PAY
ATTENTION TO THE CREATIVE CONTRIBUTION OF THE GERMAN ARTIST
OLIVER SCHOLL FOR THE NEW "TIME MACHINE"
Cinema
itself is still the greatest invention as time machine.
Photography and literature, its more precise allies, have
an ally not always valorized by the look of the spectators:
Production Design, this fabulous engineering that recreates
past and conceives future with all the freedom of imagination.
Time Machine is now on film for the second time. The first
version of the film inspired on the science fiction genius
H.G. Wells was released in 1960, a classic nowadays, directed
by George Pal. The second version of "Time Machine"
that is released now is directed by no one less than Simon
Wells, great-grandson of the author of so many fantasies
about the future.
American
Herbert George Wells is considered by many of his fans the
father, if there is something like that, of science fiction.

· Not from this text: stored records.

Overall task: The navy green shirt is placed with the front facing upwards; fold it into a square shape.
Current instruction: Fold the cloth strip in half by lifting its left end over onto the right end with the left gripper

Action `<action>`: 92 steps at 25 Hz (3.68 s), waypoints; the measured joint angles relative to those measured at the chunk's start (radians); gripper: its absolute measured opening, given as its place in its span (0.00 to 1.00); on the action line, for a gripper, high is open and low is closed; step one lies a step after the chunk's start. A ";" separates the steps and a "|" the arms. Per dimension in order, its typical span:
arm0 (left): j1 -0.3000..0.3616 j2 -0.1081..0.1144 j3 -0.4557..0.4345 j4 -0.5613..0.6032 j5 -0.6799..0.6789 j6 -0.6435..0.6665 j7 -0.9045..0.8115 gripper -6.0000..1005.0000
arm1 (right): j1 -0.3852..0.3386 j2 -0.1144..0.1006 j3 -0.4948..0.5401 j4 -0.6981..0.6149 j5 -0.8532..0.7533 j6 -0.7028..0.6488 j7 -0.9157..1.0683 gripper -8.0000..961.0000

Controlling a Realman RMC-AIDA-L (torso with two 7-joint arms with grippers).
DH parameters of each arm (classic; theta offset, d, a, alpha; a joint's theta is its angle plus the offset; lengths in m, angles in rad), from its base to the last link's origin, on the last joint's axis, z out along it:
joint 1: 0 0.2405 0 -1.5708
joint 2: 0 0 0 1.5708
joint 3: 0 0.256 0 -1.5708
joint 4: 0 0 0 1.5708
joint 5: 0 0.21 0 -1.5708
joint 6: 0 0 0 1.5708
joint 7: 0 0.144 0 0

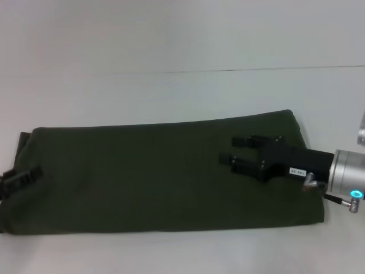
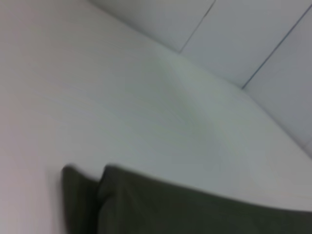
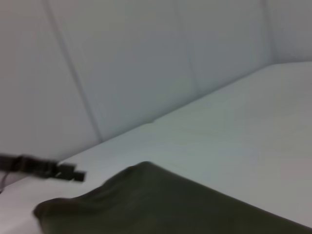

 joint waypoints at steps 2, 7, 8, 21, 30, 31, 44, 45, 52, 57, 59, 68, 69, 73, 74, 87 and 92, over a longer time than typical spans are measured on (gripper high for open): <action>-0.003 0.001 -0.002 0.013 -0.004 0.012 -0.006 0.93 | 0.004 0.000 -0.016 0.003 0.000 -0.023 -0.024 0.67; -0.024 0.008 0.011 0.110 0.026 0.006 -0.142 0.93 | 0.011 0.002 -0.026 0.007 0.001 -0.043 -0.047 0.67; -0.027 0.010 0.013 0.126 0.040 0.005 -0.170 0.93 | 0.012 0.002 -0.026 0.010 0.001 -0.042 -0.049 0.67; -0.104 0.028 0.145 0.210 0.248 -0.006 -0.461 0.93 | 0.019 -0.001 -0.116 0.006 0.001 -0.043 -0.078 0.69; -0.119 0.023 0.209 0.204 0.274 -0.103 -0.491 0.93 | 0.015 -0.002 -0.116 0.008 0.002 -0.037 -0.077 0.69; -0.120 0.023 0.209 0.204 0.285 -0.109 -0.493 0.93 | 0.015 -0.002 -0.114 0.009 0.002 -0.036 -0.075 0.69; -0.118 0.022 0.211 0.179 0.325 -0.154 -0.495 0.93 | 0.018 0.002 -0.108 0.016 0.002 -0.015 -0.059 0.69; -0.118 0.022 0.211 0.175 0.327 -0.158 -0.494 0.93 | 0.018 0.002 -0.108 0.016 0.002 -0.015 -0.056 0.69; -0.121 0.023 0.219 0.158 0.328 -0.167 -0.490 0.93 | 0.018 0.002 -0.107 0.015 0.004 -0.016 -0.055 0.69; -0.122 0.023 0.221 0.161 0.328 -0.174 -0.490 0.93 | 0.018 0.002 -0.107 0.015 0.005 -0.015 -0.054 0.68; -0.122 0.022 0.221 0.166 0.327 -0.177 -0.490 0.93 | 0.018 0.002 -0.107 0.015 0.006 -0.015 -0.054 0.68; -0.122 0.022 0.223 0.164 0.326 -0.183 -0.488 0.93 | 0.013 0.000 -0.107 0.012 0.017 -0.015 -0.039 0.68; -0.122 0.022 0.223 0.164 0.326 -0.183 -0.488 0.93 | 0.013 0.000 -0.107 0.012 0.017 -0.015 -0.038 0.68; -0.122 0.021 0.227 0.161 0.327 -0.180 -0.493 0.93 | 0.014 0.000 -0.107 0.011 0.017 -0.015 -0.038 0.68; -0.121 0.020 0.227 0.160 0.327 -0.179 -0.494 0.93 | 0.015 0.000 -0.107 0.011 0.017 -0.015 -0.038 0.68; -0.131 0.020 0.251 0.142 0.325 -0.147 -0.508 0.89 | 0.015 0.000 -0.107 0.010 0.017 -0.015 -0.033 0.68; -0.146 0.023 0.258 0.126 0.326 -0.142 -0.518 0.85 | 0.014 0.000 -0.107 0.008 0.017 -0.015 -0.030 0.68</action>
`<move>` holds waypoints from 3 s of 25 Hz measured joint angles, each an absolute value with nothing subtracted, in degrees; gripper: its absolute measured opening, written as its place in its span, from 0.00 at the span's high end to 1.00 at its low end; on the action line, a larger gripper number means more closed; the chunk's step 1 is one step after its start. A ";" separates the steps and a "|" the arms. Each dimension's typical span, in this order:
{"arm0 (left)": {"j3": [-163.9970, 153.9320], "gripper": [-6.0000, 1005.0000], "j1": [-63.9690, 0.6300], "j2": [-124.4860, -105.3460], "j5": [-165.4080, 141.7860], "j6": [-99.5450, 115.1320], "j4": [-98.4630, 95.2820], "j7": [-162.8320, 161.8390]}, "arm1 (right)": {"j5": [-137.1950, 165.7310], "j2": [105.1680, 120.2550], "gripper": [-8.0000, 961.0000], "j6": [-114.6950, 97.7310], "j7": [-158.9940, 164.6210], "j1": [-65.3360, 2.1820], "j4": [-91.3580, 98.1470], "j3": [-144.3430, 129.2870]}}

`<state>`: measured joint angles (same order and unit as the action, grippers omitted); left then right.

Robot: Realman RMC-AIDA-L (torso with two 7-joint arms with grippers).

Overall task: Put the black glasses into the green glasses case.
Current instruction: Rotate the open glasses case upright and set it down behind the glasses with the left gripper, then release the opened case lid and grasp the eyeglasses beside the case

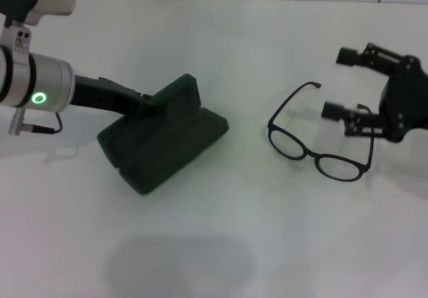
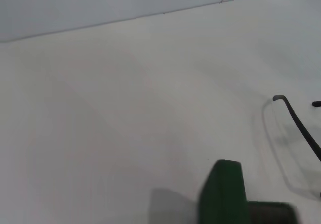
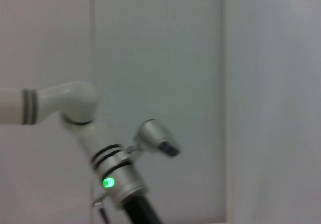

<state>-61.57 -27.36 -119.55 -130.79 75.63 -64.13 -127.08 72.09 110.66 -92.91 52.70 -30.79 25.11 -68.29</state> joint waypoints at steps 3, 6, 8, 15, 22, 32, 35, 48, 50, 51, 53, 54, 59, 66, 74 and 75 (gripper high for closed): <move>-61.57 0.70 -27.61 -119.49 -130.95 74.83 -64.22 -126.32 | 75.87 110.93 0.09 -95.05 52.19 -30.87 26.93 -68.29; -61.59 0.78 -28.01 -119.40 -130.85 73.85 -64.32 -123.81 | 81.17 111.54 0.09 -96.92 52.14 -30.97 28.94 -68.29; -61.60 0.79 -28.52 -119.35 -130.70 72.82 -64.38 -121.26 | 84.60 112.11 0.09 -98.35 52.15 -31.30 29.93 -68.28; -62.45 0.78 -32.63 -119.38 -130.72 70.33 -63.20 -100.09 | 90.39 114.93 0.09 -99.62 51.98 -32.54 30.30 -68.37; -63.96 0.77 -39.80 -118.93 -127.00 71.81 -56.63 -81.90 | 91.02 115.37 0.09 -99.43 51.26 -31.57 29.67 -68.22; -64.08 0.76 -47.33 -118.42 -130.52 72.11 -46.73 -79.34 | 90.64 115.52 0.09 -98.65 50.53 -30.96 29.65 -67.94; -64.09 0.76 -48.47 -118.58 -130.56 71.21 -45.33 -78.70 | 90.63 115.41 0.09 -98.48 50.32 -30.75 29.60 -67.85; -63.97 0.74 -48.12 -119.01 -131.67 70.81 -45.92 -81.20 | 90.63 115.31 0.09 -97.89 49.99 -30.65 29.59 -67.85; -64.10 0.74 -48.04 -119.01 -132.06 70.85 -46.29 -81.78 | 90.63 115.30 0.09 -97.89 50.17 -30.68 29.63 -67.85; -64.17 0.74 -48.01 -119.01 -132.13 70.95 -46.38 -82.01 | 90.62 115.30 0.09 -97.89 50.20 -30.71 29.69 -67.85; -64.17 0.74 -47.79 -119.01 -132.24 72.06 -47.23 -82.94 | 90.61 115.31 0.09 -97.82 50.26 -30.73 29.81 -67.81; -64.07 0.72 -47.37 -119.01 -131.95 73.04 -48.11 -83.20 | 90.58 115.30 0.09 -97.72 50.28 -30.72 29.82 -67.72; -63.41 0.62 -39.79 -119.49 -120.22 76.57 -55.48 -79.83 | 90.31 115.44 0.09 -97.17 50.45 -30.76 29.76 -65.01; -63.61 0.51 -26.16 -119.77 -76.12 77.20 -40.89 -61.99 | 90.91 114.49 0.09 -94.90 59.88 -31.92 34.26 -60.53; -63.44 0.51 -23.82 -119.97 -59.31 82.45 -20.78 -47.58 | 109.95 112.41 0.09 -93.01 92.19 -39.17 54.93 -61.12; -63.38 0.51 -23.73 -119.97 -58.46 82.51 -19.82 -46.78 | 114.70 112.46 0.09 -93.14 96.96 -41.18 56.80 -61.27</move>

"Time Machine", his first book, was written in
1895. Afterwards came "Dr. Moreau's Island", "The
Invisible Man" and "War of the Worlds", all
fertile inventories of science fiction in the movies.
The
new "Time Machine" brings the exuberance of the
future projected from the third millennium, but its sceneries
of a primitive society, especially the cocoons where this
society lives in the heights, deserved to be in the next
Venice Biennale. This creativity is all accredited to the
German artist Oliver Scholl, also responsible for the best
futurist images in "A.I.", by Steven Spielberg.
Many
ideas in the first movie from the 60's were preserved. One
in particular still gives a primitive tone also to this
new version. The shop window where a dummy tells the time
passage by the clothes it wears. One innovation by Oliver
Scholl, one of the best in the new film, is the moon implosion
by the real state speculation, it keeps on being Earth's
satellite, but eerily ruined.
The
good news in the new version of "Time Machine",
besides the pleasure it will offer to a new generation of
movie viewers, is that its distributor, Warner Bros., is
promising for soon the edition of a luxurious DVD containing
the two adaptations of the book. Time machine won't stop.